- **Your assignment**
Check every line of the entries for the string "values" and return the ones that contain it.

- **Material for this exercise**
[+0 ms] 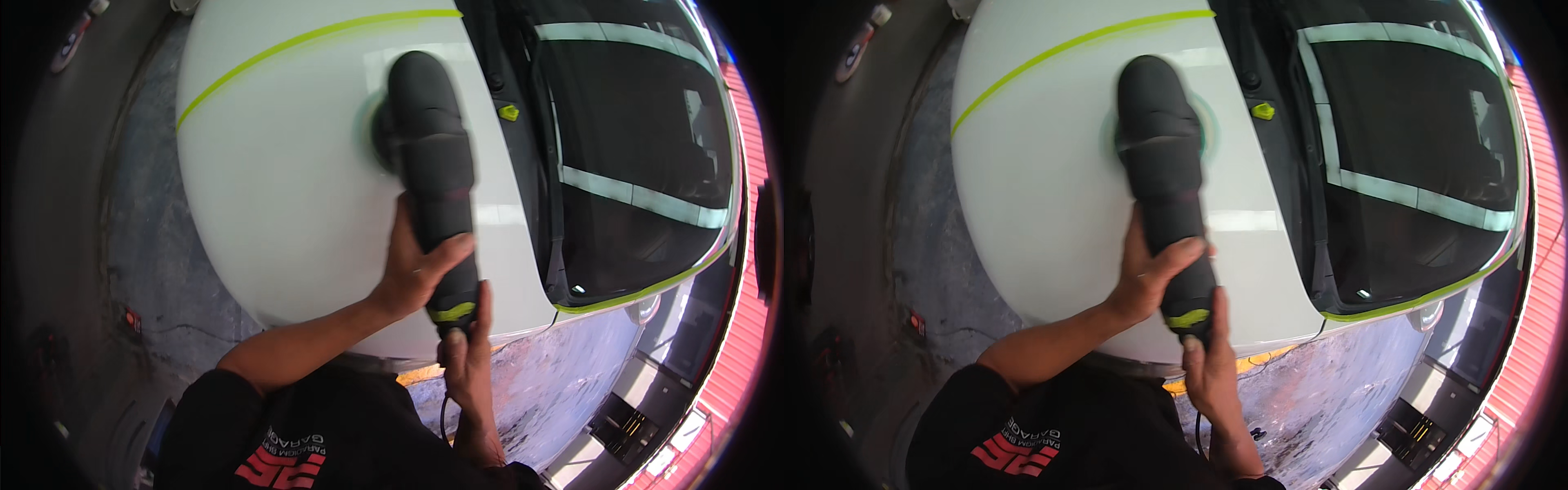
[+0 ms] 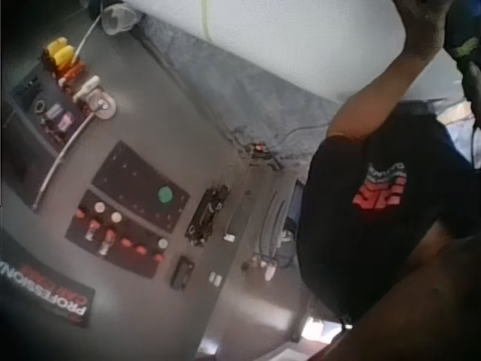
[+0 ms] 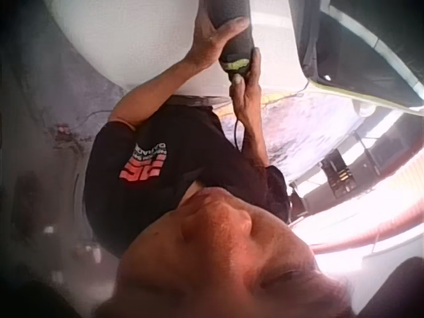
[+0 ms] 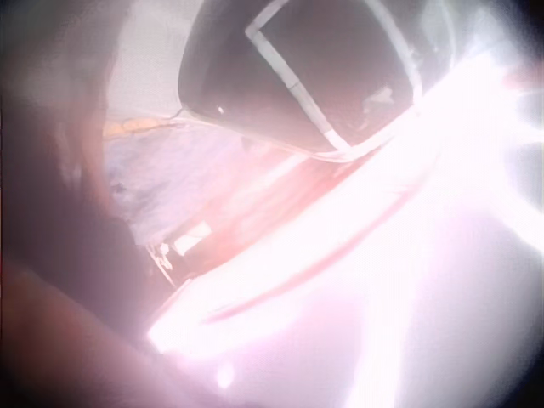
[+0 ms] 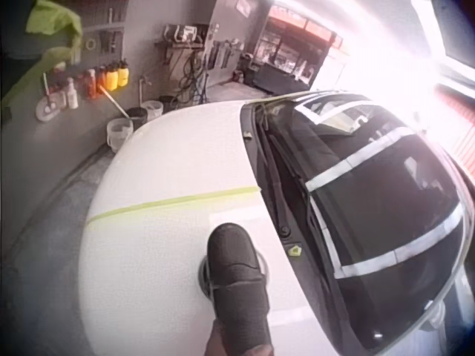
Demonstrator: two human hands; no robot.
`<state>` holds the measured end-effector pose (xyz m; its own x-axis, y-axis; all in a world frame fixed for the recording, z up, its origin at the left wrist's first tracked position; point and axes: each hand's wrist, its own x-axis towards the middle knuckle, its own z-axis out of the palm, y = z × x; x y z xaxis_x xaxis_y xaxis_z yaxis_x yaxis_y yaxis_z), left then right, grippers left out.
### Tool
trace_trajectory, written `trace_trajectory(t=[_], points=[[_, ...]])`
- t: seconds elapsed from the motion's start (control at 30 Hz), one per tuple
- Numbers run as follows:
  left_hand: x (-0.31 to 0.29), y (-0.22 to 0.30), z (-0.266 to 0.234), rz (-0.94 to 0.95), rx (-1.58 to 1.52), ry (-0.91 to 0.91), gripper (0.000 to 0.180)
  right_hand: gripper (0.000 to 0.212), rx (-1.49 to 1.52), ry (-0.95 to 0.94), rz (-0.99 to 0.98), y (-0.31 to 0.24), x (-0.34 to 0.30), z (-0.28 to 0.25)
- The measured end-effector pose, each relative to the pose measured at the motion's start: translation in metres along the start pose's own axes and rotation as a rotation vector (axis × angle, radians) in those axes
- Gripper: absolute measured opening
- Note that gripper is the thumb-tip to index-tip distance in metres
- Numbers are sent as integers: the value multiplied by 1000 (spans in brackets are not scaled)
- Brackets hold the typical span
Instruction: The person uses a rotary polisher with a green pad to buff the hood of a white car. They move the tool in overlapping circular motions across the surface, briefly pausing to touch the paint with a finger before resuming polishing.
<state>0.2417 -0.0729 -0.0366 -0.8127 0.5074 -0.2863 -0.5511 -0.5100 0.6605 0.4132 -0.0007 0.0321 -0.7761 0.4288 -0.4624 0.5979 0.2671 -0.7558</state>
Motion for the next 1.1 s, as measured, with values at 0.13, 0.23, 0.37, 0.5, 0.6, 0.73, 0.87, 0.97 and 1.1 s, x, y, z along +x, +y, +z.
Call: trace_trajectory(t=[0.13, 0.23, 0.37, 0.5, 0.6, 0.73, 0.87, 0.97, 1.1], points=[[-2, -24, 33, 45, 67, -118, 77, 77, 254, 179, -22, 5, -14, -2], [-12, -20, 17, 48, 46, -132, 77, 77, 268, 132, -45, 12, -19, 12], [-33, -5, -26, 65, 30, -82, 71, 75, 146, 64, -66, 19, -28, 47], [-62, 10, -79, 64, -22, -1, 69, 76, 16, -50, -131, 20, -38, 85], [-85, 20, -119, 77, -107, 80, 66, 76, -207, -141, -226, 22, -39, 110], [-117, 26, -170, 128, -158, 126, 53, 80, -312, -296, -220, -9, -40, 146], [-131, 21, -169, 150, -170, 166, 51, 76, -351, -276, -387, 3, -44, 146], [-126, 11, -140, 127, -119, 144, 53, 74, -311, -246, -294, 9, -53, 116], [-101, -17, -75, 111, -23, 104, 68, 74, -115, -110, -113, 39, -63, 63]])
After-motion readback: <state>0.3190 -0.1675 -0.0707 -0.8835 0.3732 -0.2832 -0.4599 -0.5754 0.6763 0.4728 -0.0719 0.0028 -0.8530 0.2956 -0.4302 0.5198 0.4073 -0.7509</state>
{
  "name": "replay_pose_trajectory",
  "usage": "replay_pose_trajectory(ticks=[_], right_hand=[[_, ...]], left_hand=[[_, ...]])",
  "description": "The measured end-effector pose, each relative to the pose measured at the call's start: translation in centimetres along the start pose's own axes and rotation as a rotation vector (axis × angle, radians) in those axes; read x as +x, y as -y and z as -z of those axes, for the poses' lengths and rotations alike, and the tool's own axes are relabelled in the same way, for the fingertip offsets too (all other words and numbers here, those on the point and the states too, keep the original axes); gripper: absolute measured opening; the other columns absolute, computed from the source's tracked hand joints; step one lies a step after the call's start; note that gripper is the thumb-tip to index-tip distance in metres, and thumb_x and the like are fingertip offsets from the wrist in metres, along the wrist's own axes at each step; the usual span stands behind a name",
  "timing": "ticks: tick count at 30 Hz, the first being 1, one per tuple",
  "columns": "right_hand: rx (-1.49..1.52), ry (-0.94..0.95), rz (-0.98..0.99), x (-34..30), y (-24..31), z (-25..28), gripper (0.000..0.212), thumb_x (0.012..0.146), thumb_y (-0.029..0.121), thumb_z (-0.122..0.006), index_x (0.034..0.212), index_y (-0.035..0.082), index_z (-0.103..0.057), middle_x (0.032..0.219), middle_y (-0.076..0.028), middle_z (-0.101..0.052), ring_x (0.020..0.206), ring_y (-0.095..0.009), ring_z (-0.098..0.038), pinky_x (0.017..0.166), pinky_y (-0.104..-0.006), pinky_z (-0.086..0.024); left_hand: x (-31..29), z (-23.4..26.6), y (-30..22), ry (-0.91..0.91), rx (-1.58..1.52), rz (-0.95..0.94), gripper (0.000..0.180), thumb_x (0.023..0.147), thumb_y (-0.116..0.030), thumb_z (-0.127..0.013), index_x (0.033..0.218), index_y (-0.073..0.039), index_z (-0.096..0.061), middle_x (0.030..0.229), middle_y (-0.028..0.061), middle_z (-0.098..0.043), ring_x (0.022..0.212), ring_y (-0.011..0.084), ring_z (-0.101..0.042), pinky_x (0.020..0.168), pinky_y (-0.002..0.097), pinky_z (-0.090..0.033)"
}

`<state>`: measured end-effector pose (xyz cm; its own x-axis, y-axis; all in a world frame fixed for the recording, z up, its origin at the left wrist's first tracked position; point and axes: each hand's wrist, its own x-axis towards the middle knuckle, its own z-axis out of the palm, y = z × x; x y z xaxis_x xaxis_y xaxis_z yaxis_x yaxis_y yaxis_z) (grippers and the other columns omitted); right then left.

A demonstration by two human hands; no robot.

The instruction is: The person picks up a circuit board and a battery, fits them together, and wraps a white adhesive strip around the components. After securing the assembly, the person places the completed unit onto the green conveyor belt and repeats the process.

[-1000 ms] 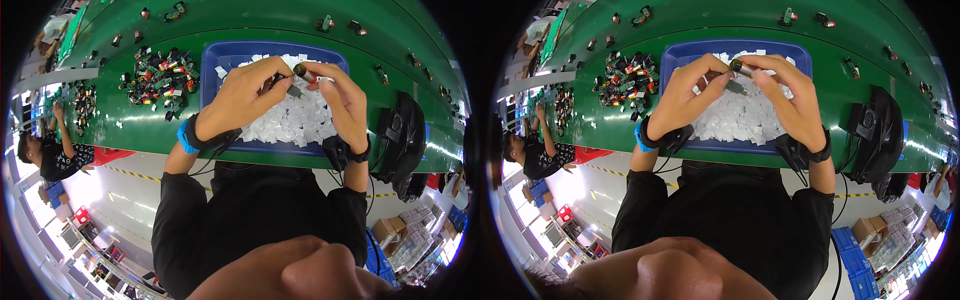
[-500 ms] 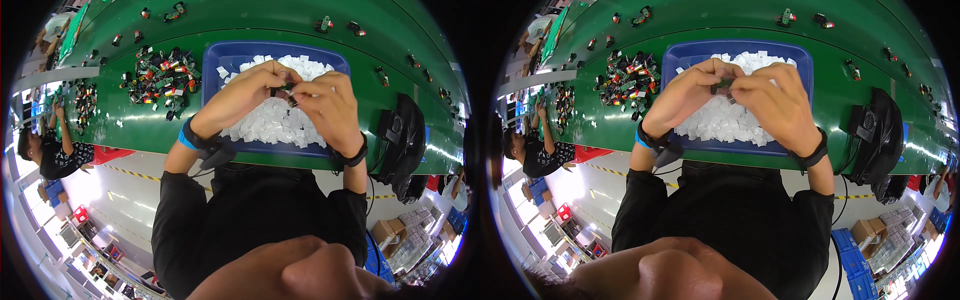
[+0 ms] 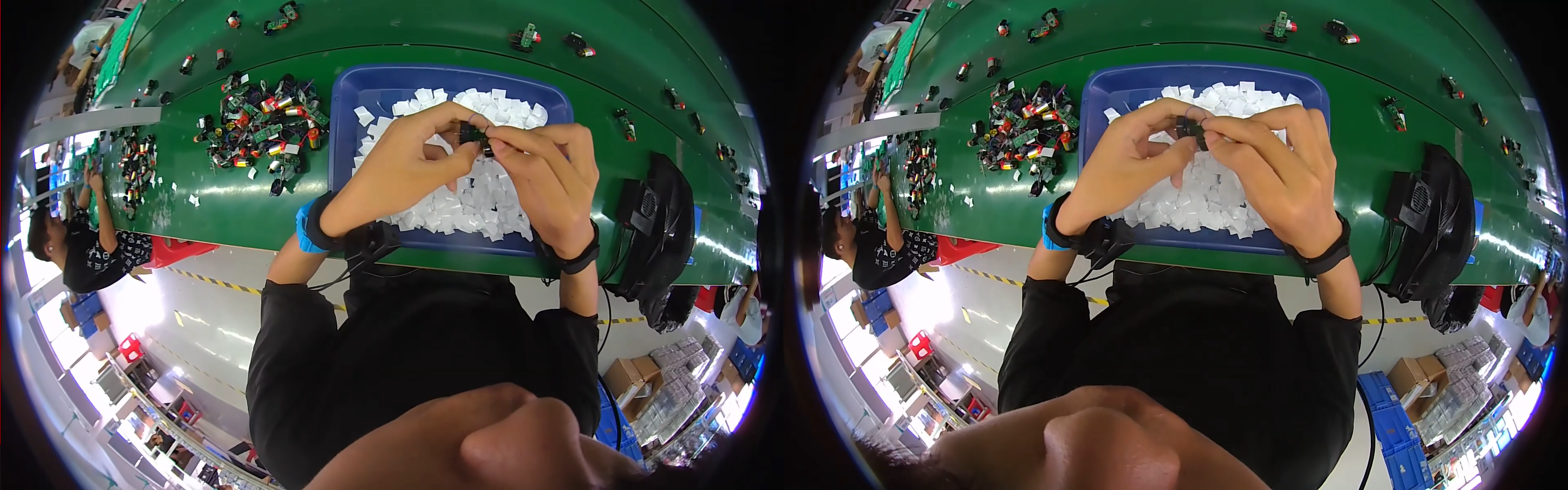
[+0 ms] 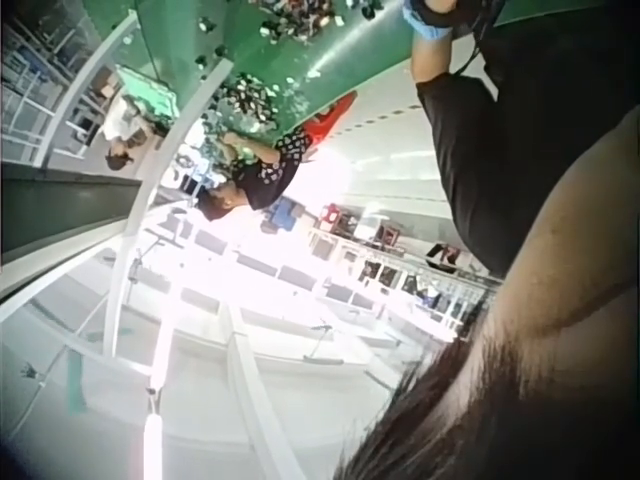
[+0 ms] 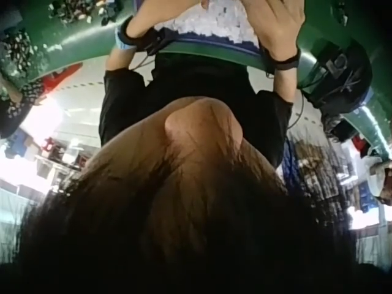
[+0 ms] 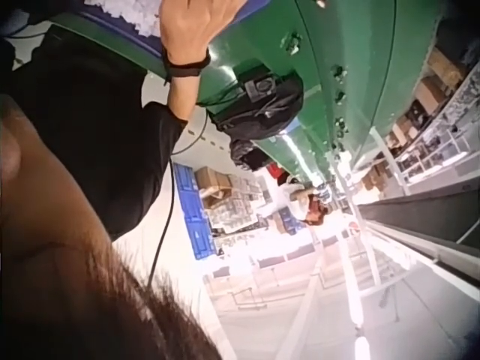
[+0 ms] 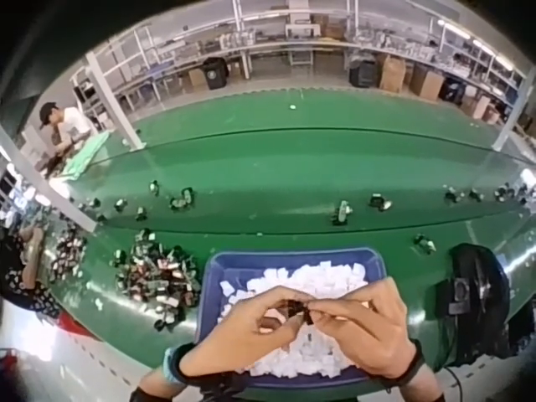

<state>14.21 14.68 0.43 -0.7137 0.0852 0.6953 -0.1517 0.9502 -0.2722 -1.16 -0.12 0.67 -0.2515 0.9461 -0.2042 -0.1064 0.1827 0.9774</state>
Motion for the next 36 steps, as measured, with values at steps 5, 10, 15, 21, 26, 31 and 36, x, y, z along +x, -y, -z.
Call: replay_pose_trajectory(ticks=[5,10,15,21,26,31,36], right_hand=[[-0.034,-0.016,0.036,0.0,0.0,0.1,0.027,0.069,0.000,-0.083,0.091,0.007,-0.070,0.096,-0.001,-0.074,0.081,-0.020,-0.059,0.065,-0.0282,-0.048],[0.007,-0.133,-0.163,1.2,1.0,0.4,0.033,0.065,0.009,-0.087,0.095,0.007,-0.072,0.087,-0.002,-0.070,0.077,-0.015,-0.058,0.059,-0.0277,-0.040],[0.382,-0.061,-0.597,-0.3,1.0,1.0,0.029,0.074,0.002,-0.085,0.099,0.000,-0.070,0.087,-0.007,-0.066,0.075,-0.012,-0.060,0.061,-0.0229,-0.046],[0.576,-0.036,-0.563,-0.7,1.2,0.4,0.022,0.082,-0.002,-0.078,0.101,-0.007,-0.068,0.085,-0.010,-0.068,0.065,-0.010,-0.060,0.056,-0.0206,-0.044],[0.696,-0.084,-0.621,-1.3,1.3,0.0,0.013,0.089,-0.003,-0.071,0.099,-0.009,-0.066,0.084,-0.012,-0.068,0.061,-0.011,-0.061,0.053,-0.0214,-0.046],[0.887,-0.078,-0.767,-1.1,1.7,0.1,0.010,0.091,-0.003,-0.068,0.098,-0.009,-0.066,0.083,-0.013,-0.068,0.062,-0.012,-0.062,0.053,-0.0225,-0.048],[0.824,-0.097,-0.676,-1.5,1.7,-0.3,0.011,0.090,-0.002,-0.070,0.097,-0.009,-0.066,0.082,-0.013,-0.068,0.062,-0.013,-0.062,0.052,-0.0230,-0.048]], left_hand=[[-0.4,-0.3,-0.5,0.043,0.064,-0.077,0.038,0.093,0.000,-0.065,0.130,0.003,-0.055,0.117,0.0131,-0.063,0.088,0.0154,-0.063,0.059,0.0253,-0.056],[-0.1,-0.9,0.3,-0.056,-0.046,-0.178,0.032,0.096,-0.009,-0.067,0.125,0.000,-0.060,0.104,0.0119,-0.067,0.064,0.0115,-0.064,0.055,0.0237,-0.053],[0.3,-1.1,1.1,-0.120,-0.195,-0.353,0.031,0.096,-0.006,-0.066,0.126,0.000,-0.059,0.115,0.0153,-0.067,0.068,0.0132,-0.066,0.056,0.0250,-0.056],[0.2,-1.3,0.9,-0.140,-0.067,-0.380,0.030,0.092,-0.002,-0.068,0.122,0.003,-0.062,0.120,0.0148,-0.067,0.077,0.0150,-0.066,0.060,0.0261,-0.060],[0.6,-1.1,1.2,-0.206,0.331,-0.613,0.034,0.086,0.000,-0.073,0.119,0.001,-0.066,0.117,0.0123,-0.070,0.080,0.0176,-0.064,0.060,0.0254,-0.058],[0.8,-1.4,0.9,-0.332,0.558,-0.836,0.040,0.079,0.002,-0.077,0.117,-0.003,-0.070,0.112,0.0096,-0.072,0.080,0.0203,-0.063,0.058,0.0254,-0.055],[0.7,-0.9,0.5,-0.291,0.640,-0.893,0.039,0.080,0.004,-0.075,0.118,-0.002,-0.069,0.115,0.0108,-0.071,0.082,0.0203,-0.064,0.060,0.0257,-0.056]])
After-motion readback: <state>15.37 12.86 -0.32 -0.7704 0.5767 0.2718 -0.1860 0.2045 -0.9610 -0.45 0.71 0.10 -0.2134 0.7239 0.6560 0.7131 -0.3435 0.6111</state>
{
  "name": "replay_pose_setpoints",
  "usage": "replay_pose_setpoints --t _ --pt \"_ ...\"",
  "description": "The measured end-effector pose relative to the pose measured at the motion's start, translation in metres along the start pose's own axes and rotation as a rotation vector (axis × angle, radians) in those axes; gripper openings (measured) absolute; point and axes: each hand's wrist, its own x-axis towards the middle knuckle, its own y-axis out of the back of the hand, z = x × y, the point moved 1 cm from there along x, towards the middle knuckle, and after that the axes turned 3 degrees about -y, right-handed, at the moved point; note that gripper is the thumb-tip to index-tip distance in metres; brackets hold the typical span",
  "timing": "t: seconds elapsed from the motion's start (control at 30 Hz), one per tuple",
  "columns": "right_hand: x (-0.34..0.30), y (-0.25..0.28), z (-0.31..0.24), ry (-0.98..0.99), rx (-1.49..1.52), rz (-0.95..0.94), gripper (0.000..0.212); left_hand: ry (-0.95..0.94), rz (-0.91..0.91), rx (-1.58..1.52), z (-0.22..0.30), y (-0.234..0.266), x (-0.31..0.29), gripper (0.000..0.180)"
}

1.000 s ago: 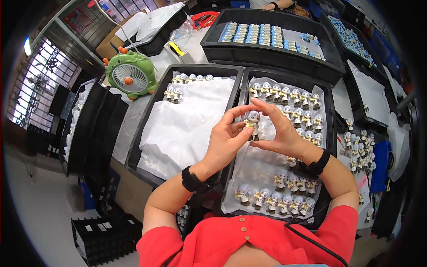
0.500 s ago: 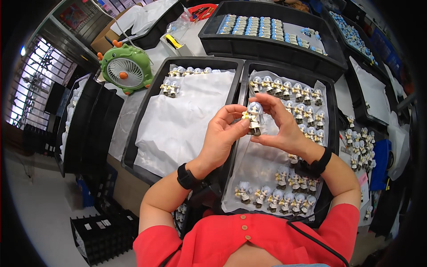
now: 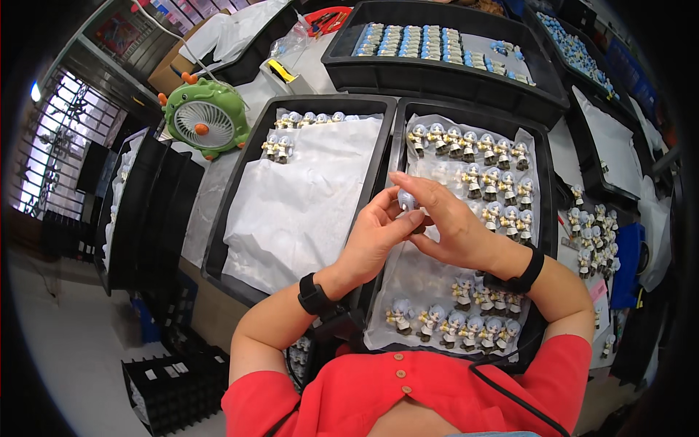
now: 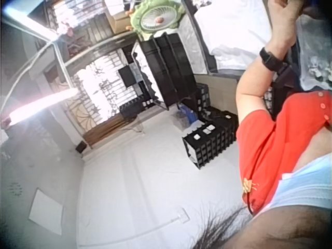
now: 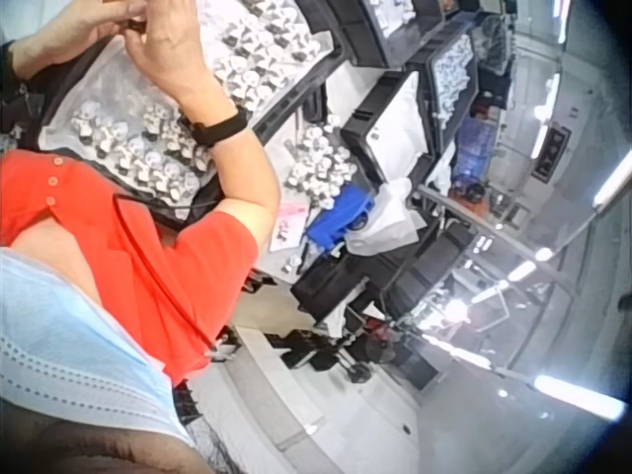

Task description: The person assembles small figurines by hand, attaching parts and placing them into black trays lined with white paper. They handle the figurines one by one, occasionally adjusting the paper lining and organizing the items within the trays.

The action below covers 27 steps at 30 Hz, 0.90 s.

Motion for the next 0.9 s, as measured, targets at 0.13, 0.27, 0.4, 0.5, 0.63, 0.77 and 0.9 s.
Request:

- **Problem solution**
Motion for the next 1.1 s, as measured, with values at 0.13, 0.23, 0.37, 0.5, 0.6, 0.73, 0.87, 0.97 and 1.1 s, x, y, z along +x, +y, +z.
Motion for the next 36 steps, as measured, with values at steps 5, 10, 15, 21, 26, 31 and 36, x, y, z along +x, -y, -z.

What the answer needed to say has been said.